> **Description of the task**
Report each line of the data that has "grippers" somewhere in it.

> **Given information**
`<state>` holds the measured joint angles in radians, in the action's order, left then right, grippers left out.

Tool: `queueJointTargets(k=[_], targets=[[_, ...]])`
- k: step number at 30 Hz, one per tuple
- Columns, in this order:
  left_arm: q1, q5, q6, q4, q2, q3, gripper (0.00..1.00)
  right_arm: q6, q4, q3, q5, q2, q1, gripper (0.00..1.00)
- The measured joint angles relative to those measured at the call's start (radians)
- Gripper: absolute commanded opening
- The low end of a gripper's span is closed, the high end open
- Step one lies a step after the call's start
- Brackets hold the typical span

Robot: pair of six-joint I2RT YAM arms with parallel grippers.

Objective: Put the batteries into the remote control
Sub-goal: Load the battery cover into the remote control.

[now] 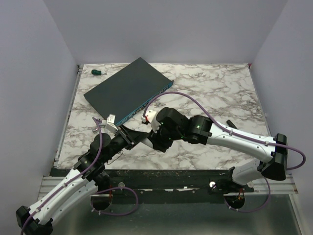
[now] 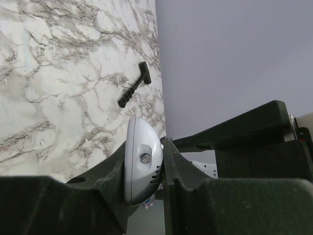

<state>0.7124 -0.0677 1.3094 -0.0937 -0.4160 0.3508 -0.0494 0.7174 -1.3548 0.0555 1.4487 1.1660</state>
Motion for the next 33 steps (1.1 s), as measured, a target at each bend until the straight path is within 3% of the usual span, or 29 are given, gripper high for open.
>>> queueJointTargets(k=[11,17,23,28,33], targets=[[0.0,0.0,0.002,0.002,0.004,-0.006,0.0,0.013,-0.048,0.0,-0.018,-0.007,0.0,0.73],[0.0,0.0,0.006,0.003,0.006,-0.008,0.0,-0.04,-0.187,0.078,-0.095,-0.105,0.0,0.83],[-0.001,-0.014,0.009,0.034,0.0,-0.017,0.0,-0.251,-0.357,0.304,-0.242,-0.299,0.0,0.89],[-0.005,-0.034,0.012,0.075,-0.008,-0.017,0.0,-0.575,-0.466,0.54,-0.406,-0.52,0.004,0.97],[-0.008,-0.048,0.013,0.1,-0.007,-0.017,0.0,-0.85,-0.631,0.793,-0.458,-0.743,0.004,0.97]])
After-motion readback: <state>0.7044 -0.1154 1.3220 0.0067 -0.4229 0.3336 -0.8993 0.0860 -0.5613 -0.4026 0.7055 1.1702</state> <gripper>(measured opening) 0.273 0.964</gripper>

> **Reply to the exercise**
`<state>` holds the measured joint angles in radians, in the action's order, left then right, grippers left out.
Robot: pair of six-joint I2RT YAM arms with parallel grippers.

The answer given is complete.